0

I'm looking for a way to find links between users to solve a particular fraud scenario.

I've got some high-level linking rules as follows:

  • Surname + DOB
  • Mobile + Postcode
  • Email + Postcode
  • Mobile + Surname
  • Mobile + DOB
  • etc

If we can link a user to a known fraudster, we'd take some kind of action.

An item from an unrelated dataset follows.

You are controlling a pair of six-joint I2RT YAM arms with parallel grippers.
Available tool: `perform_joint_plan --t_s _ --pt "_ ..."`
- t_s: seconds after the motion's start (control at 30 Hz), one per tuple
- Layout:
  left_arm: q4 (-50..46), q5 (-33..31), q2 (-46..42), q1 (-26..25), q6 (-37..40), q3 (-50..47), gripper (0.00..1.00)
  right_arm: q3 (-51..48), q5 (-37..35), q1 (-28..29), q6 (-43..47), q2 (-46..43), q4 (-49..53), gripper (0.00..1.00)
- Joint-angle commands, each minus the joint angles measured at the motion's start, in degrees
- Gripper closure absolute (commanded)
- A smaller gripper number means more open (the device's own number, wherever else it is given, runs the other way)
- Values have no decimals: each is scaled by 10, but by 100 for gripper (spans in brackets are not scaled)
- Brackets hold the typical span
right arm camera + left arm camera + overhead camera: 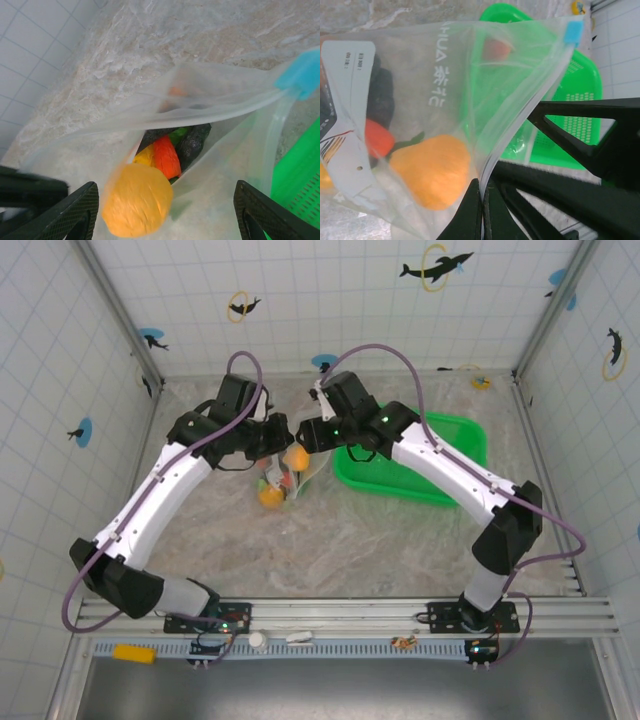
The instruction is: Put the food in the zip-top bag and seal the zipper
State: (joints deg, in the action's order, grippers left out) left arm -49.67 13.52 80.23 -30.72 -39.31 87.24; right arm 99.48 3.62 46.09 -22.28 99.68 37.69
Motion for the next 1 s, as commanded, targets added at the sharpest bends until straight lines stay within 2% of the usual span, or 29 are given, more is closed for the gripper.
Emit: perform_joint_plan --t_s 0.0,0.2,0.4,0.57,0.73,0.9,0.97 --pt "9 6 -9 2 -12 14 100 12 38 -21 -21 -24 -20 28" --pt "-15 -5 3 2 -5 53 100 -28 17 -65 -38 -60 -36 30" --pt "-46 -17 16 2 6 83 100 -174 -51 -136 -118 -112 -106 30" --pt "-41 -3 16 2 6 72 100 -314 -44 -204 -206 -124 -223 34" --pt "-39 0 11 1 8 58 100 -381 -2 -249 -299 -78 -356 33" --pt "-33 2 -1 1 8 38 100 -374 18 -257 -382 -5 -443 26" --pt "-32 2 -5 2 8 34 100 -358 18 -256 -409 23 -447 24"
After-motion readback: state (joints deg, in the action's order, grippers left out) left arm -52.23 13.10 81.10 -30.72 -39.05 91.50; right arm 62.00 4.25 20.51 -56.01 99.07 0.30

I'm thinking that a graph database (thinking of using Cosmos DB Graph API) might be a good approach.

Questions:

  • Based on the description I've provided, would a Graph DB make sense, or would a relational DB be better for this scenario? I have experience with relational DBs, but colleague mentioned that a graph DB might be better for this scenario.
  • Assuming a graph DB is the way to go, I'm struggling a bit with the modelling - like I said, I have done a lot of work with relational DBs and this is probably impacting how I think about this. Here's an example - a Person will have a Mobile, Email, & DOB, but these things may have been used by someone else (especially when considering fraud scenarios) and if we can find a link we'll need to take some action. In a graph DB, would it make sense to have Mobile, Email, & DOB as separate vertices, or would they be properties of a Person vertex... I feel like they should all be separate vertices, so that I can define edges/links to them from multiple Persons. The thing that seems like it might be incorrect is that I'll have very fine grained vertices that only have properties for id & label e.g. label = email, id = test@gmail.com. Thoughts?

Cheers.

Ryan.Bartsch
  • 3,698
  • 1
  • 26
  • 52

1 Answers1

1

I'm not sure why you would create separate vertices for things like a surname, DOB, and email address, unless the graph database you chose couldn't handle objects with fields.

InfiniteGraph is a object-oriented graph database where you can define simple objects with attributes or even highly complex objects that embed other objects into a single vertex object.

The problem I see with fine-grained vertices is the possibility of super-nodes. How many people have the same surname or DOB. If the answer is millions then you will have millions of edges in to and out of that vertex. This will likely make query processing inefficient.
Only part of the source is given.